Every morning after breakfast our pups find their way into the Cha-Cha Room (The Sun Room). Ms Sadie Gene Waggy-Tail finds a spot on the floor in the shade. Mr. Lenny Brisco is often right in the path of the sun.
But, Sir Theo the Loud perches himself on the top cushion of the sofa and looks out past the water onto the road and watches the cars go by. It's as if he's in a meditative state, closing his eyes and then opening them to a squint, only to close them again.
I wonder if he sometimes struggles as I do with "Monkey Brain" - the tendency in meditation for the mind to jump from one thought to another rather than focus on one until everything else fades away and we become one with the universe.
Or, perhaps, he's considering his future as he watches the cars go by on the road ahead, contemplating future travels, the things he'll see, the creatures he'll meet.
Or, perhaps he's looking out across the water and marveling at the beauty of the universe, especially on a gorgeous sunshiny day like today when everything seems right with the world in this present moment and it is just good to be alive.
Or, he might be considering a Very Big Idea, like "What really happens after we die?" Or, "Was Jesus really fully human and fully divine?" Or, "If God is merciful, why do bad things happen to good people?"
Humans often project their own stuff onto their critters so it's probably just that he is "in the zone" for dogs, being well-fed and warm and content. That pretty much sums up where I am this day after Thanksgiving, with special emphasis on the part about being well-fed.
I confess that while there is contentment in my body, there is an emptiness in my heart, a hole just about the size of Louie Crew Clay, that I know, with time, will heal. But, not today, this second day which has the impossible task of being somehow lovely and joyful without his presence in it.
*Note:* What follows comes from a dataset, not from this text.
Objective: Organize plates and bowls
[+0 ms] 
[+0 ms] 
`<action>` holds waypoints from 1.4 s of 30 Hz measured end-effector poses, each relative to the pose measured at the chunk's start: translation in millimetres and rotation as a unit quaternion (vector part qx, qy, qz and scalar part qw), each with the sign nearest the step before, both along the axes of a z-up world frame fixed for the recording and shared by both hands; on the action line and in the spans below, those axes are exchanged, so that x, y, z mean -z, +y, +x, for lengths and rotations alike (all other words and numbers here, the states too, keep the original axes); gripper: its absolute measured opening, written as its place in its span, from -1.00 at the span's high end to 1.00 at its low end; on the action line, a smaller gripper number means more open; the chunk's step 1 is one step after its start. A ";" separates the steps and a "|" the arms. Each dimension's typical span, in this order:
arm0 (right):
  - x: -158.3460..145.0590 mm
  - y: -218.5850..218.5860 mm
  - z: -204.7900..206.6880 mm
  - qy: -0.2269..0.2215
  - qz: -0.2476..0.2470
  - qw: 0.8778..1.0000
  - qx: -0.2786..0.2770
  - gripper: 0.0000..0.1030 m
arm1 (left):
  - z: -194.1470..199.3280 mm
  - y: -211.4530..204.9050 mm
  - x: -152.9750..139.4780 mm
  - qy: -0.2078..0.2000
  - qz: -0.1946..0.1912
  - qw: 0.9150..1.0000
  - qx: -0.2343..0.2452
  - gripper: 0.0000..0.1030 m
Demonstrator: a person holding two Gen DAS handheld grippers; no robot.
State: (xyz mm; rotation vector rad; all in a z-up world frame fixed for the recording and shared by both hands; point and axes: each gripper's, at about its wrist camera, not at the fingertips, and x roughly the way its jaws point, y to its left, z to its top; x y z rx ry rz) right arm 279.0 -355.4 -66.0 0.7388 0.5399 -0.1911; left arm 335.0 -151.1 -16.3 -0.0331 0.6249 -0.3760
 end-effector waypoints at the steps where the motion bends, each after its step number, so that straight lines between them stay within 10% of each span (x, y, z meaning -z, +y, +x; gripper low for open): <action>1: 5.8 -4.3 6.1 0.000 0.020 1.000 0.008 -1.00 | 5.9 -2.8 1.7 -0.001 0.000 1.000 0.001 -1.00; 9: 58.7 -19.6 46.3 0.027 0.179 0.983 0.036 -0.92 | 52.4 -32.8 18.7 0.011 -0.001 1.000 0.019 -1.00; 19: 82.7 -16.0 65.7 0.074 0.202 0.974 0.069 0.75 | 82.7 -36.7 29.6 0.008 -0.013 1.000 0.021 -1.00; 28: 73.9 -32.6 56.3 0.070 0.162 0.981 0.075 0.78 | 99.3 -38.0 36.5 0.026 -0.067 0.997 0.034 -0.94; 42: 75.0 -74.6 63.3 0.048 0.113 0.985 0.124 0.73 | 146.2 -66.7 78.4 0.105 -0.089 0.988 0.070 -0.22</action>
Every now and again a memory floats in from somewhere in the cosmos and settles into that emptiness. Just a few minutes ago, I was remembering that a meal with Louie and Ernest was never simply a meal.
It was an event.
There would be place cards with your name on it and the menu, complete with various different wines in between courses. At the end of the meal, you would be asked to sign the guest book where Louie had posted a card with the menu.
Louie would joke that when you were being fed by two Queans, you should expect to be treated like royalty. I would counter that I felt like a rose between two pansies and they never failed to laugh uproariously at my old, worn-out joke. In fact, it became as much a part of the ritual as the place cards.
I am also finding small patches of peace - that I had called him just a week before he had his stroke and he seemed delighted that I called even though I can't even remember why I called or what we talked about. I only remember that he was delighted which warmed my heart because for the past almost two years he had weaned himself off social media and emails and often didn't pick up the phone or return calls.
It also delights me that on Monday, I brought him a few slices of Down East Maine Pumpkin Bread. Ernest fed it to him after he had finished whatever he had wanted of his hospital-food dried out chicken leg mixed in with some lukewarm mashed potatoes for a little moisture. I can feel my heart swell with warmth as I remember each "Mmmmm" after each bite.
It is of such patches of peace and drifts of memories that the heart will heal. As I grieve, I think there is great wisdom in following the example of Sir Theo the Loud.
It is important, throughout the day, to sit quietly and look out the window and let whatever it is this earthly frame is feeling or thinking or considering, feel and think and consider.
And, as I do, perhaps more patches of memories will come to me and the hole in my heart will begin to fill and heal and my grief will be more tolerable. I'm discovering that gratitude is a pretty powerful medicine for the invariable losses in life.
Have a blessed Friday everyone. Don't spend too much money at the mall. And, remember that wonderful wisdom which we celebrated on Thanksgiving: “Gratitude doesn’t change the scenery, it merely washes clean the glass you look through so you can clearly see the colors.”
Maybe that's what Sir Theo is doing. I think I'll join him.
And so the grief comes, with tears of cleansing and hope of reunion. Bless you my dear sister for allowing the tears!